A nurse is caring for a client who is receiving total parenteral nutrition (TPN). Which of the following laboratory values should the nurse monitor to evaluate the effectiveness of the therapy?
- A. Serum calcium
- B. Blood glucose
- C. Serum protein
- D. Serum albumin
Correct Answer: D
Rationale: The correct answer is D, Serum albumin. Serum albumin levels are a good indicator of the nutritional effectiveness of total parenteral nutrition (TPN). Monitoring serum albumin levels helps assess the client's overall protein status and nutritional adequacy. Choices A, B, and C are not direct indicators of the effectiveness of TPN therapy.

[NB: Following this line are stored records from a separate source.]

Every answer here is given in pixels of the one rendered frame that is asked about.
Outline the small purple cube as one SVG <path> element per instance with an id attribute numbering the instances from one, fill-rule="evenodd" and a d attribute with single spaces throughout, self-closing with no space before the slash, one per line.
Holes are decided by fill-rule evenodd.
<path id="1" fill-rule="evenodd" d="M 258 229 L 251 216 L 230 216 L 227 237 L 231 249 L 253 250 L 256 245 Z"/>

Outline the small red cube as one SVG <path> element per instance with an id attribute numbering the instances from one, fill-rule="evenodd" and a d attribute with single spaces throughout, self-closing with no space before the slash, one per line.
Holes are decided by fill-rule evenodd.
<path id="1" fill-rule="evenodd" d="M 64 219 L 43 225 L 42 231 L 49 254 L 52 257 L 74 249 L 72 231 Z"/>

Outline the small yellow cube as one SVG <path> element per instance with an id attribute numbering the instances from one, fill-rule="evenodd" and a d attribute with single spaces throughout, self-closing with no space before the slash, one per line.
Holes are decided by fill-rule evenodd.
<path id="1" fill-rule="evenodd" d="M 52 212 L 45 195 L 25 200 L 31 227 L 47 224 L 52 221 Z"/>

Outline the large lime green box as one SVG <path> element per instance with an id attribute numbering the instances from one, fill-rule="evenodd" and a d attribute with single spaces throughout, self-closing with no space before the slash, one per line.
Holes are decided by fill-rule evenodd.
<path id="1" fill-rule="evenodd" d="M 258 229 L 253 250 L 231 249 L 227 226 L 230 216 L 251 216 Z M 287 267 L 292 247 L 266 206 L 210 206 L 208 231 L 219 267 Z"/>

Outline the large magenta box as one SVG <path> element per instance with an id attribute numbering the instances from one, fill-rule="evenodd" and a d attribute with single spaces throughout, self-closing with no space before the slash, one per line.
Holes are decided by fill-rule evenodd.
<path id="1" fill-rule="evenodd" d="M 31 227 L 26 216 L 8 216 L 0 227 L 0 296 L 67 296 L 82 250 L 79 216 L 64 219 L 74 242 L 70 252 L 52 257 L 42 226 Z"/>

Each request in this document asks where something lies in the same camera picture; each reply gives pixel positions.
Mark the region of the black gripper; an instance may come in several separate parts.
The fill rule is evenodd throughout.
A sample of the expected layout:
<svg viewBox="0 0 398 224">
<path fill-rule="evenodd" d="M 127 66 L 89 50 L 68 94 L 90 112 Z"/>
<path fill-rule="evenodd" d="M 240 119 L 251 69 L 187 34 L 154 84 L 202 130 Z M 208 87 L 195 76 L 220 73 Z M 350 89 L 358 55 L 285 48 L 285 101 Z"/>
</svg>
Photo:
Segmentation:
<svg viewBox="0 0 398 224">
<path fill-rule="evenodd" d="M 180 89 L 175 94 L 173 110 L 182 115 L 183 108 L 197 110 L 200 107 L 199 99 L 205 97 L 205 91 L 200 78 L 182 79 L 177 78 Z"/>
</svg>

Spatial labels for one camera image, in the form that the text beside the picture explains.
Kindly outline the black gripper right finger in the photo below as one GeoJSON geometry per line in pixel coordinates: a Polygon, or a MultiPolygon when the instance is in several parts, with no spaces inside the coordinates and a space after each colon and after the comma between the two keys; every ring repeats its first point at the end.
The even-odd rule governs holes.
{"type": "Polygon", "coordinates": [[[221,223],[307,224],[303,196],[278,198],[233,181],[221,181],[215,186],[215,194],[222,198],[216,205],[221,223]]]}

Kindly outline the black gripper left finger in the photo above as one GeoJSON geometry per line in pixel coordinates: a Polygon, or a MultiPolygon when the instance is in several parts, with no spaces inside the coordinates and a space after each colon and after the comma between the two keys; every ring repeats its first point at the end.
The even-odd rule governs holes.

Serum calcium levels may be affected by other factors, blood glucose monitoring is more relevant for clients with diabetes or those receiving insulin therapy, and serum protein is not as specific as serum albumin in evaluating TPN effectiveness.
How should a healthcare provider monitor a patient with suspected deep vein thrombosis (DVT)?
- A. Monitor for leg swelling
- B. Encourage ambulation
- C. Check for redness
- D. Monitor oxygen saturation
Correct Answer: A
Rationale: The correct way for a healthcare provider to monitor a patient with suspected deep vein thrombosis (DVT) is to check for leg swelling. Leg swelling is a common symptom of DVT and monitoring for this sign is crucial for early detection and intervention. Encouraging ambulation may be beneficial for preventing DVT but is not the recommended method for monitoring an existing condition. Checking for redness may be useful in cases of superficial thrombophlebitis but is not specific to DVT. Monitoring oxygen saturation is more relevant for respiratory or cardiovascular conditions, not for DVT.